== TASK ==
Every line of the data below that holds the string "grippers" needs to be reported.

== GIVEN DATA ==
☆ ☆ ☆ ☆
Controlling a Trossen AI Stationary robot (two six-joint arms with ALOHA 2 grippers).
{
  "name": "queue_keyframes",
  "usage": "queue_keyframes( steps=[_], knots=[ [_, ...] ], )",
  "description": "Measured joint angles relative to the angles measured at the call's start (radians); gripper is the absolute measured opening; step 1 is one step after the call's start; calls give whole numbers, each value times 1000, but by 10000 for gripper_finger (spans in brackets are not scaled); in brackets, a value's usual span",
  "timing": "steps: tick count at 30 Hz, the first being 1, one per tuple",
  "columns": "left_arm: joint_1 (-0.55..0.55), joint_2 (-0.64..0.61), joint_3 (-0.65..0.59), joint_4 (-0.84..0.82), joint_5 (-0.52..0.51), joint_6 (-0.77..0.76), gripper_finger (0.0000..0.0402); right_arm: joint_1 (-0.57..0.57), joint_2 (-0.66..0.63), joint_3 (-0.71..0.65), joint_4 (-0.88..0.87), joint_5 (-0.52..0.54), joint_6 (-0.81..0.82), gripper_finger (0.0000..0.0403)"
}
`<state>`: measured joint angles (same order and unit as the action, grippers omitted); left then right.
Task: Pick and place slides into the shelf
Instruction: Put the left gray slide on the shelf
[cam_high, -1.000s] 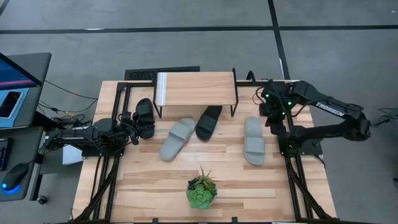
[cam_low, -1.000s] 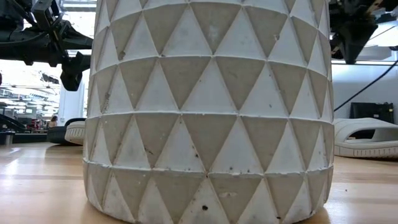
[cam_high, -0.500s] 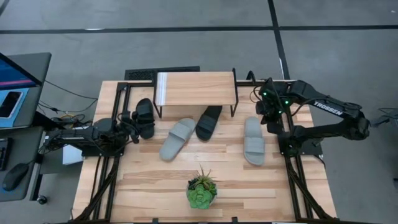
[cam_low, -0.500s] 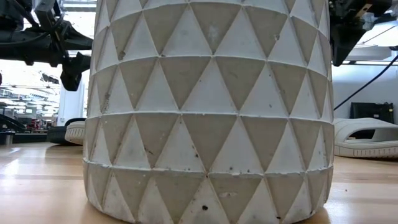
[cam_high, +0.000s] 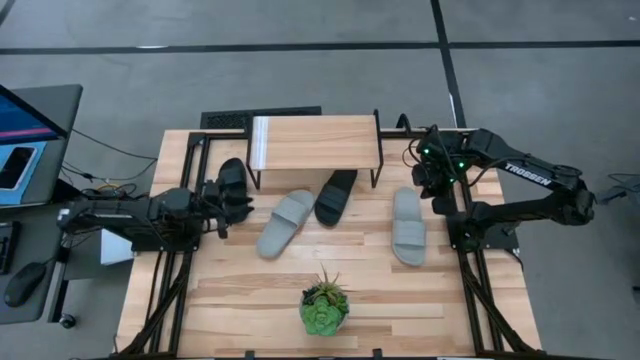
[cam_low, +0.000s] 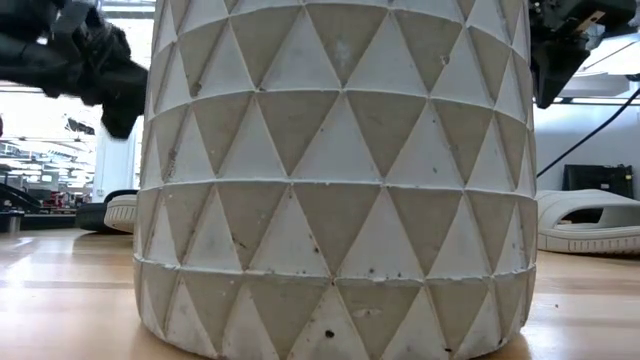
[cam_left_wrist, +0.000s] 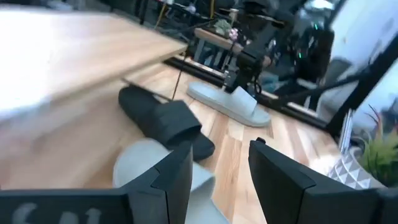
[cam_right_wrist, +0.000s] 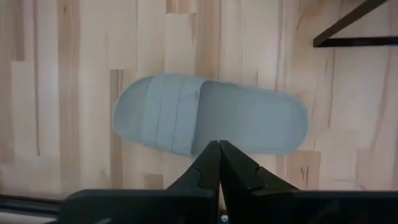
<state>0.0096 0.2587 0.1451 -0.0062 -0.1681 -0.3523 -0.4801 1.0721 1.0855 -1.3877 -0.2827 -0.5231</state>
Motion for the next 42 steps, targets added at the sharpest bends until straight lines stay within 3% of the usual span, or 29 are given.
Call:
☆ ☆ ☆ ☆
== EXPECTED OUTPUT ==
Controlling a Trossen AI Stationary robot (two six-joint arms with ALOHA 2 grippers).
`<state>`: measured joint angles (same order and unit as the action, grippers omitted); left then right.

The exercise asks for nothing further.